Drunkenness and Halacha

By Rabbi Chaim Chazzan

 

May one who is intoxicated daven, bentch or say brachos on food?

 

Halacha differentiates between various alcohol induced states of mind: (a) One who is mildly intoxicated – shosuy. (b) One who is ‘drunk’ – shikur.(c) One who is completely unaware of his actions – shikruso shel lot.

One who drank a revi’is (3 fl oz, 86 ml) of wine should not daven until the effects of the wine have worn off (unless it was not immediately prior to, or during a meal). However, the Alter Rebbe writes[1]: Since wines are not as strong as they used to be, accepted practice is to daven after drinking even more than a revi’is, as long as one doesn’t feel the effects of the wine on his clarity of mind. Once one has drunk an amount that that affects his clarity of mind, he may not daven. If by waiting until the wine wears off he will miss the time frame for davening he should daven as a shasuy[2].

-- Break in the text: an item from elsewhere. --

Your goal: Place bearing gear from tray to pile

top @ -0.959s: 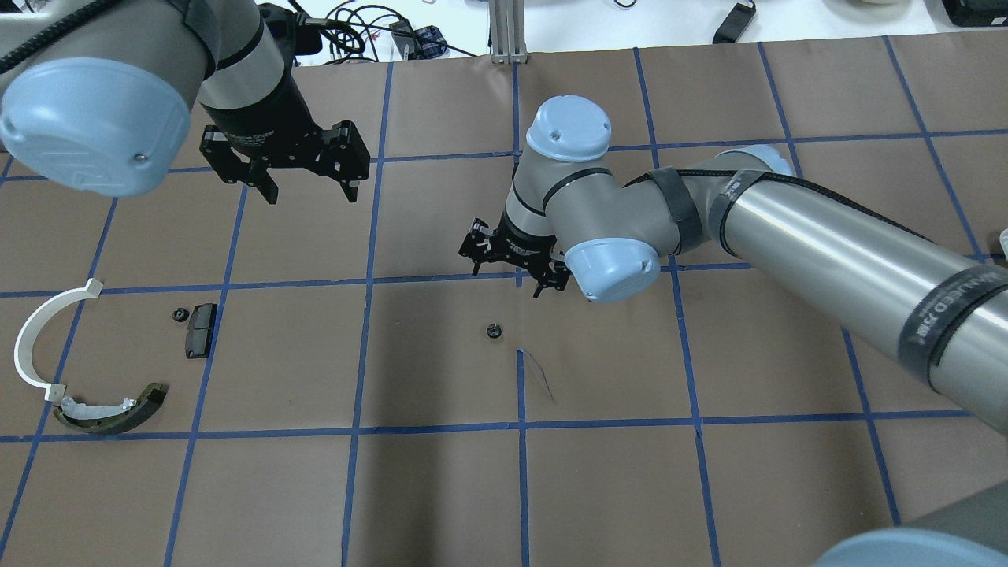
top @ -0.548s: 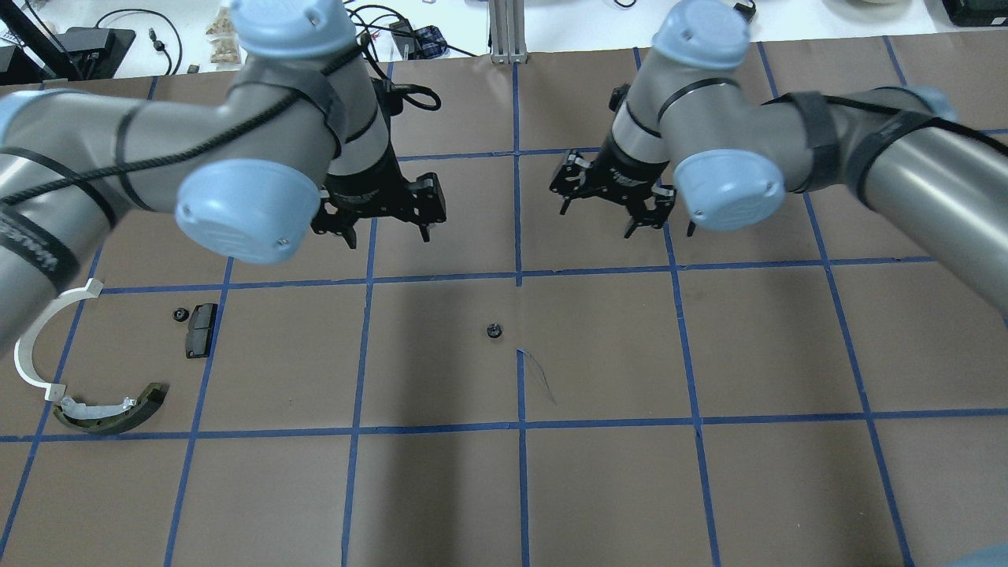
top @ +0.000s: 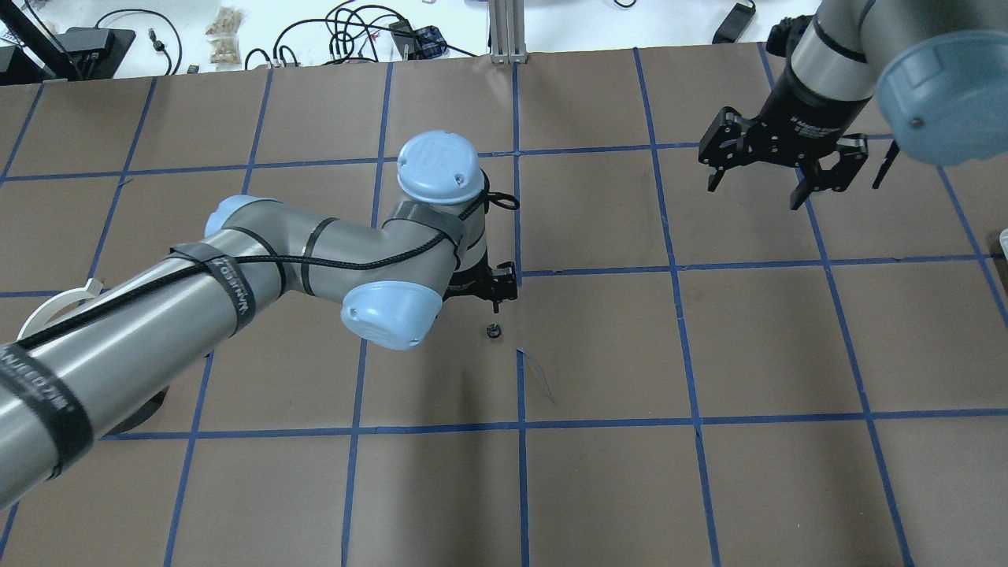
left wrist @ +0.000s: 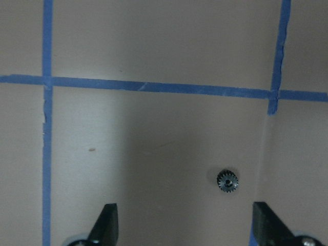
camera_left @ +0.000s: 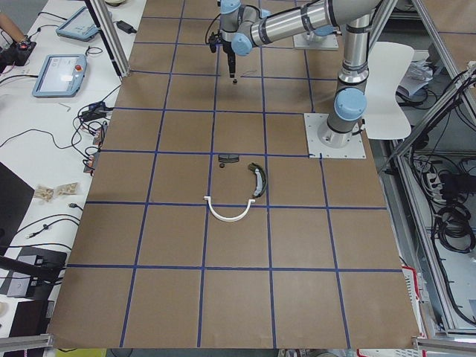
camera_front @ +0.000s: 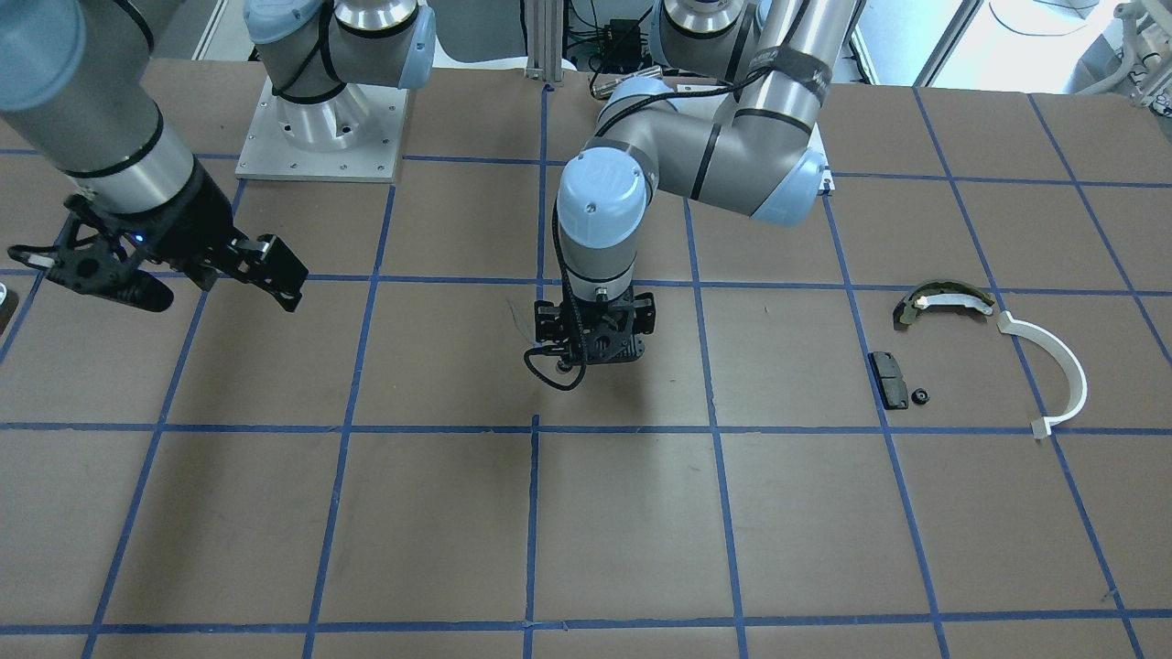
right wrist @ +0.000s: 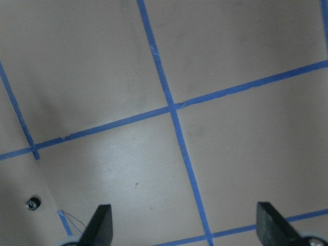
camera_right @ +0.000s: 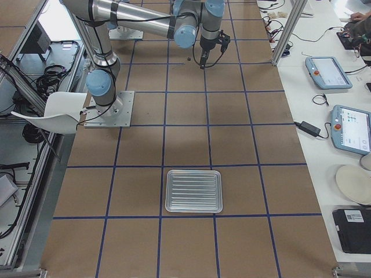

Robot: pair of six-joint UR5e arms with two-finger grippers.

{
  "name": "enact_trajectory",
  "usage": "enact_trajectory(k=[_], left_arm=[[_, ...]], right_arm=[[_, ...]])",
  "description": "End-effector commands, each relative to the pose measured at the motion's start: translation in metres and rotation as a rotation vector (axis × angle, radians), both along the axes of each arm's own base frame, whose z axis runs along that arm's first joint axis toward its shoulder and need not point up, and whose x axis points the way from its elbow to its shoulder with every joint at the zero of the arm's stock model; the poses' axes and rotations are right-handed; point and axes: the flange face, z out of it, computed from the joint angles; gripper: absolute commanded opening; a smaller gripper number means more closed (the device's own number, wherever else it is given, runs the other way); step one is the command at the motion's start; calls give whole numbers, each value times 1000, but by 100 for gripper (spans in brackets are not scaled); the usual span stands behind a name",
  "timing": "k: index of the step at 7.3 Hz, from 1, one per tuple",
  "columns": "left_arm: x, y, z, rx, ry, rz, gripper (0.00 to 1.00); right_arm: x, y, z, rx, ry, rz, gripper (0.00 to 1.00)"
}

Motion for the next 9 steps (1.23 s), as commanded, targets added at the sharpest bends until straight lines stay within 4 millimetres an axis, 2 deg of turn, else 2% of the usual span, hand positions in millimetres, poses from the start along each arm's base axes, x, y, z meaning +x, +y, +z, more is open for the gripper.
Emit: enact_trajectory(k=[1,2,3,4,5,6,7,8,9], left_arm=[[-20,1,-44,-14,11,31,91],[-21,3,-51,-10,17,26,87],[-21,3,-51,-10,17,15,62],[-21,4,-52,-7,16,16,43],[-21,3,-52,-6,19,15,12],[-21,2,-52,-10,20,15,0],[-21,1,-44,-22,27,15,0],[-19,-7,-21,-62,46,13,0],[-12,-28,12,-96,61,-33,0]], right_arm=[[-6,13,24,33,35,-1,100],[-1,16,36,9,39,5,100],[10,17,41,0,40,35,100],[14,19,42,2,56,50,100],[18,20,40,6,71,67,100],[19,20,38,8,65,86,100],[19,21,43,-1,71,115,100],[19,19,41,2,70,129,100],[19,19,41,-2,66,131,100]])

One who is in a state of drunkenness that renders him unable to talk to a king – a shikur, may not daven even if he will miss the time frame for davening. He must make up the missed davening by saying two shmonei esreis by the next tefila. If he went ahead and davened in such a state, his davening is an abomination comparable to avodah zara and therefore must obviously be made up for during the next tefila[3].

Bentching is more lenient and a shasuy may bentch, since the Torah requires one to bentch after one is satiated which understandably includes times when he will be slightly intoxicated.

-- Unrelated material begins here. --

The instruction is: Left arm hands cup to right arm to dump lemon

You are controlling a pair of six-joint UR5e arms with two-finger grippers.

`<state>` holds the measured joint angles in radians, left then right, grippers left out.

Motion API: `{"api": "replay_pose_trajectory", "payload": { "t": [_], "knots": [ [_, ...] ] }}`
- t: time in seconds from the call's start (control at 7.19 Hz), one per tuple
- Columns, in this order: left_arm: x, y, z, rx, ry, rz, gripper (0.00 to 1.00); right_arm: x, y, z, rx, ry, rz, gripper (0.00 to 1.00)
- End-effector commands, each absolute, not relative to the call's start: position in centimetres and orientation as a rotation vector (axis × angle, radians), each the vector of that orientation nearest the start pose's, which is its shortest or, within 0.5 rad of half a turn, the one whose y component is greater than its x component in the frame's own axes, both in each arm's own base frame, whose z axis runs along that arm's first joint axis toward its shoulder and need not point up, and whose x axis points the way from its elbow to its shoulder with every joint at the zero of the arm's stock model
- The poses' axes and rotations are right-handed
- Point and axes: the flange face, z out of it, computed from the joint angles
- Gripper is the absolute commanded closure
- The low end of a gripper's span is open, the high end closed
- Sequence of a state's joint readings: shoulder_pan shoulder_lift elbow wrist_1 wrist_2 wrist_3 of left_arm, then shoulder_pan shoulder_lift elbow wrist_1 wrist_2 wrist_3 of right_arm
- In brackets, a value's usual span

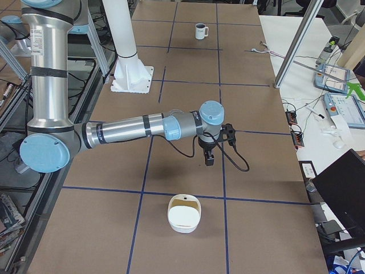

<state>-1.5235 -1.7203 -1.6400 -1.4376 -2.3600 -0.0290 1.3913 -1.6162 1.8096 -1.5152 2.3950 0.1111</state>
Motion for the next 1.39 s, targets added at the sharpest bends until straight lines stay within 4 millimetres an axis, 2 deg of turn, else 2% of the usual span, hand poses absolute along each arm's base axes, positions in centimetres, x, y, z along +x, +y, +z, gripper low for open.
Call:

The rishonim debate whether a shikur (one who is in a state of intoxication that renders him unable to talk to a king) may bentch. The Alter Rebbe paskens[4] that lechatchila one should bentch before reaching such a state. However, if one did not, one should still bentch[5], since the obligation to bentch is min hatorah where we are stringent when in doubt.

Other[6] brachos may be made even by a shikur. The reason for the distinction: One who is drunk is not considered mentally impaired and is held responsible for damages to other people’s property, and he is therefore deemed fit to have sufficient mental capacity to make a bracha. However davening requires superior kavana for which one who is drunk is incapable of.

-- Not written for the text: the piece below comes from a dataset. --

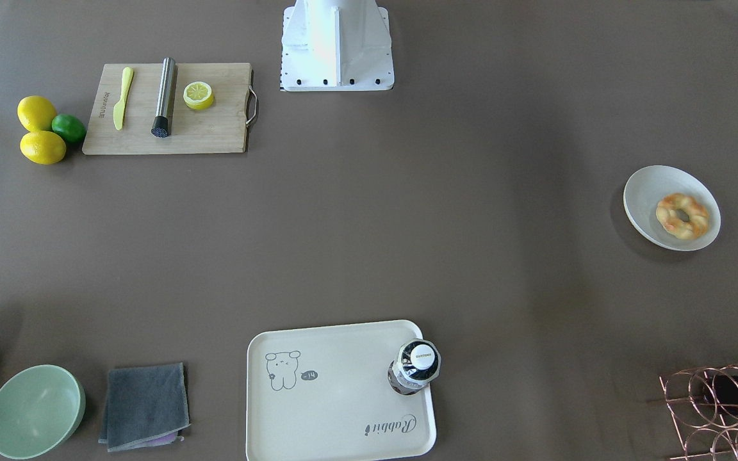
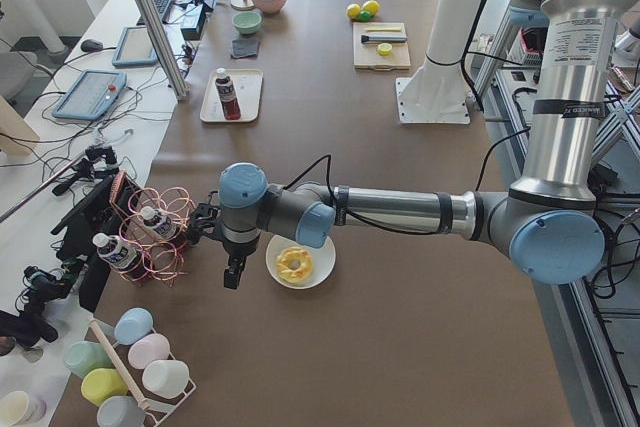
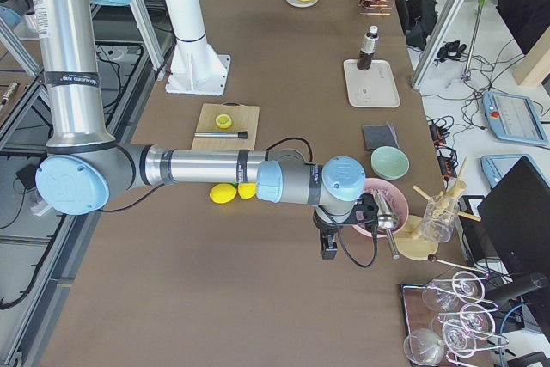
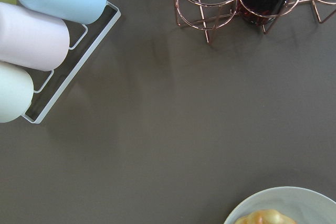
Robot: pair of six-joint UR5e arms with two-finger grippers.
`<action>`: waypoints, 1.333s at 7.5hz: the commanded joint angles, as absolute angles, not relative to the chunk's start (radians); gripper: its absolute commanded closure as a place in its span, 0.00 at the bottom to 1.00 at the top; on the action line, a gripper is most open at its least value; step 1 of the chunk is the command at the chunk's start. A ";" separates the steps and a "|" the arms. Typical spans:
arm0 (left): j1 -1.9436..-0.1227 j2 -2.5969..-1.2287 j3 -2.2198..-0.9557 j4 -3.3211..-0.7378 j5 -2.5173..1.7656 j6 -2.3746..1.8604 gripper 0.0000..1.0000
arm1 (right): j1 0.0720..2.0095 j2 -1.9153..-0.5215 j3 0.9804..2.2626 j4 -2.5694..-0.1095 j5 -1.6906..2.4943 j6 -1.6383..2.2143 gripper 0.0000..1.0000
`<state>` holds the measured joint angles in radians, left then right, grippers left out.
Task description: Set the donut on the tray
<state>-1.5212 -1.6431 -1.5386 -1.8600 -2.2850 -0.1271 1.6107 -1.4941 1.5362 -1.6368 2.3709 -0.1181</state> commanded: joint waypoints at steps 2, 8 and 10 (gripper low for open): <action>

One who has reached a state where he is completely unaware of his actions shikruso shel lot[7] is prohibited from making any bracha[8].

Reprinted with permission from  Lmaan Yishmeu – a project of Mercaz Anash. To see more articles visit Mercazanash.com


[1] שוע”ר או”ח סי’ צט סעי’ ד.

[2] שם

[3] שם סעי’ א

[4] שם סי’ קפה סעי’ ה

[5] מן הסתם הטעם שלא כתב אדה”ז שימתין עד שיפוג יינו הוא, כי חיישינן שמא ישכח מלברך, ואף בכל אדם כתב בקיצור שו”ע בי’ שנכון שלא ישהה הרבה לפני ברכת המזון, ואולי יש להוסיף שבדרך כלל בשיכור שאינו יכול לדבר לפני המלך כלל – נדרש יותר זמן מכדי שיתעכל המזון בכדי שיפוג יינו. [אף שבתחילת הסעיף מסתפק להי”א ששיכור אסור לברך ברהמ”ז אם עבר ובירך אם צריך לחזור ולברך כשיפוג יינו בעוד שלא נתעכל המזון שבמעיו, הרי שיש כזה היכא תמצא, לכאו’ כוונתו שם אם אירע כן בתור יוצא מן הכלל, אבל ע”פ רוב נדרש יותר זמן ולכן בסוף הסעיף לא כתב להמתין, וילע”ע].

[6] שם

[7] רמב”ם הל’ מכירה פכ”ט הי”ח

[8] משנ”ב סי’ צט ס”ק יא בשם הפמ”ג ופר”ח. וראה שוע”ר סי’ קכח סעי’ נא.